Laut und bunt bis zum Finale

Die KG Freudenthal verabschiedete sich für diese Session von den Karnevalisten mit einem jecken Veilchendienstags-Frühschoppen.
Besonders alt sieht er im Gegensatz zum Jugendprinzenpaar beim Sessions-Finale nicht aus: Prinz Thorsten Brendel rockt am Veilchendienstag beim Freudenthal-Senatorenfrühschoppen ohne krächzende Stimme noch einmal den Saal, und 263 Narren sind begeistert. Sein Fazit zum Abschied: „Eine tolle Zeit, viele neue Freunde gewonnen. Münsters Karneval ist laut und bunt. Das ist für uns als Stadtgesellschaft so aktuell wie noch nie.“
Mit seinen Freudenthal-Adjutanten Christian Lange, Frank Hoffmann und An­dreas Koch habe Brendel „Traditionen gepflegt und das Moderne gefördert“, meint Senatspräsident Lars Michler. Und dafür gibt es traditionell die Senatorenwürde bei der zweitältesten Karnevalsgesellschaft Deutschlands für den amtierenden Prinzen. Mit ihm stehen bei der Ehrung bezeichnenderweise die Jüngsten aus der KG auf der Bühne: Das Freudenthaler Tanzcorps entzückt seit dem Elften im Elften nicht in den eigenen Reihen, sondern ist auch ein erfolgreiches Beispiel für gute Jugendarbeit in einer renommierten Gesellschaft. Und Freudenthal-Kinderprinz Joshua Paals überreicht seinen kleinen Orden an den großen Prinzen. Dafür bekommt der Siebenjährige von Brendel ein paar „Laufbahntipps“. Prinz Thorsten: „Ich bin auch mal als Kinderprinz in Amelsbüren angefangen, dann Stadtjugendprinz geworden, und jetzt stehe ich hier. Das kannst du auch schaffen.“
Originell präsentiert sich das Stadtjugendprinzenpaar Jost Middendorf und Lara Köttendrop bei seinem letzten Auftritt.

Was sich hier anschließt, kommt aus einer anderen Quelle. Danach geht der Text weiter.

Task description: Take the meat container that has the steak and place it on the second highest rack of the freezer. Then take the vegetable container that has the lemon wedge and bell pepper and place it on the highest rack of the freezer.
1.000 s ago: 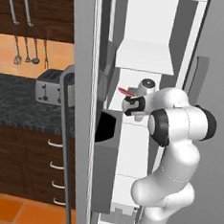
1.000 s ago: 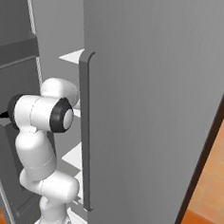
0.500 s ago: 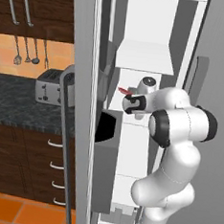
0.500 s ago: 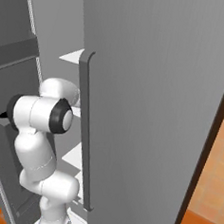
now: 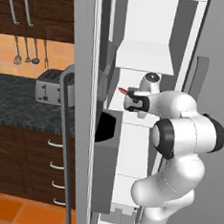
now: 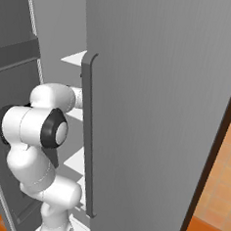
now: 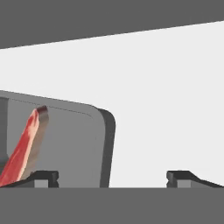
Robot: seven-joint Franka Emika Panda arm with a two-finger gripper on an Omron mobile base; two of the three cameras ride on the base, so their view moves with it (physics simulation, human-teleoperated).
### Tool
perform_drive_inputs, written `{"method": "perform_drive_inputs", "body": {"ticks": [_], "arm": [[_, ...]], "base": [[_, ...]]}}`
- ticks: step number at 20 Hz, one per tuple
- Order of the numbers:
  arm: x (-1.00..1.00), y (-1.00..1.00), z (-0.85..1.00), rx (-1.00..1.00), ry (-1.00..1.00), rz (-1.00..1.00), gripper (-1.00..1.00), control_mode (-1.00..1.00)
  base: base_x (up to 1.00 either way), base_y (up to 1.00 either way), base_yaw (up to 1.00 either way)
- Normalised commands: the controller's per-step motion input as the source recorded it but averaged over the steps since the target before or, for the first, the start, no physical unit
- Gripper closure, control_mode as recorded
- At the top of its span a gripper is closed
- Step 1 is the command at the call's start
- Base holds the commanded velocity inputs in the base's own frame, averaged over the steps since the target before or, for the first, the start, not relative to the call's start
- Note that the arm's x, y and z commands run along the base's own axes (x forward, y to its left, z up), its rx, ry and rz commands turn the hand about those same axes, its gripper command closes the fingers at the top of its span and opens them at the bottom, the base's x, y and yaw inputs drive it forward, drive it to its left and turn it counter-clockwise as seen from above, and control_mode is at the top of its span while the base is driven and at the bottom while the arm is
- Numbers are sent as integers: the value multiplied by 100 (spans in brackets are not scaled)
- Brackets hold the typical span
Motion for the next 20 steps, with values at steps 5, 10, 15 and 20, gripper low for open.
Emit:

Das Nachwuchsduo tritt als „Opa und Oma“ reichlich gealtert auf und begrüßt Prinz Thorsten „mit seinem Pflegepersonal“. Jost Middendorf: „Wir haben uns mit dem Bürgerausschuss auf eine gute Rente geeinigt und können jetzt endlich in den verdienten Ruhestand gehen.“ In der anstrengenden Session seien ihm „graue Haare gewachsen“. Middendorf: „Ich habe jetzt Pflegestufe elf verdient.“
Ganz so „alt“ ist das närrische Doppel dann doch nicht – und singt noch einmal ein Lied mit der vereinten Jeckenschar. Zum Abschluss gibt es ein dickes Lob für die ebenfalls in den Ruhestand tretende Hof­dame der Jugendprinzengarde, Dagmar Dietrich. „Sie hat den Jugendkarneval in Münster erst stark gemacht“, so der einhellige Tenor in der Garde.